### WHAT YOU SHOULD DO
Reproduce exactly the line that includes "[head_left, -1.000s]" and all lines after it, ending with the last line of the data.
+++ GIVEN MATERIAL +++
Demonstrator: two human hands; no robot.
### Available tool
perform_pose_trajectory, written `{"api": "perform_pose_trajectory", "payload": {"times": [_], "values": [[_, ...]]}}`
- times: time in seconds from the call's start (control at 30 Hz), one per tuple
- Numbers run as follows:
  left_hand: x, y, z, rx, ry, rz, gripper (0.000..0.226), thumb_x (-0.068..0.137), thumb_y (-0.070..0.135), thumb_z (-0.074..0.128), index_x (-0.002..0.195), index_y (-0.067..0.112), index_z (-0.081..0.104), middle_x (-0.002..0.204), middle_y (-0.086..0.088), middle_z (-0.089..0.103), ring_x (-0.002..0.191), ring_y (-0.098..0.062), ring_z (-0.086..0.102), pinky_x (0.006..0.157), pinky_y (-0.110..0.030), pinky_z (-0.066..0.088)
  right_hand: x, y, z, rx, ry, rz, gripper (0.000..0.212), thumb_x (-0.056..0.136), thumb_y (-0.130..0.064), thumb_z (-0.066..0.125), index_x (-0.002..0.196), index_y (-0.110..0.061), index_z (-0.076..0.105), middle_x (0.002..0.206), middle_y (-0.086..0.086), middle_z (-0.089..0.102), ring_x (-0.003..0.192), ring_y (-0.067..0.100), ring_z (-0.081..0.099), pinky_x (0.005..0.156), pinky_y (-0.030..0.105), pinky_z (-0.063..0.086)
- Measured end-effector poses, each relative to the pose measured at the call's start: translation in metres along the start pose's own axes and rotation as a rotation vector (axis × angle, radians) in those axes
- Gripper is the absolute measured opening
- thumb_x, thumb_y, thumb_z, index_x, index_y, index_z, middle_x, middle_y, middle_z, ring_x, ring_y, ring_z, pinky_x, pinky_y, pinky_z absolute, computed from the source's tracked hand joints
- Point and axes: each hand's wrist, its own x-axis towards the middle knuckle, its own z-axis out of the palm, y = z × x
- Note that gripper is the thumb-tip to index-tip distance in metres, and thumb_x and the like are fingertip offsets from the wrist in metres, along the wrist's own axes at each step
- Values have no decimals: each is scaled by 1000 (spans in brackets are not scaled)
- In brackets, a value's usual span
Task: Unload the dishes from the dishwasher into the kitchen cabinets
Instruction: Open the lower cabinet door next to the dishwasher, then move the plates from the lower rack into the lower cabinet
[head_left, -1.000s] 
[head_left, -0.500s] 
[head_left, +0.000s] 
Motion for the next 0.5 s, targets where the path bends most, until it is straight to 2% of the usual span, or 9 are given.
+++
### EXERCISE SOLUTION
[head_left, -1.000s] 
[head_left, -0.500s] 
[head_left, +0.000s] 
Motion for the next 0.5 s, targets where the path bends most, until it is straight to 2% of the usual span, or 9 are given.

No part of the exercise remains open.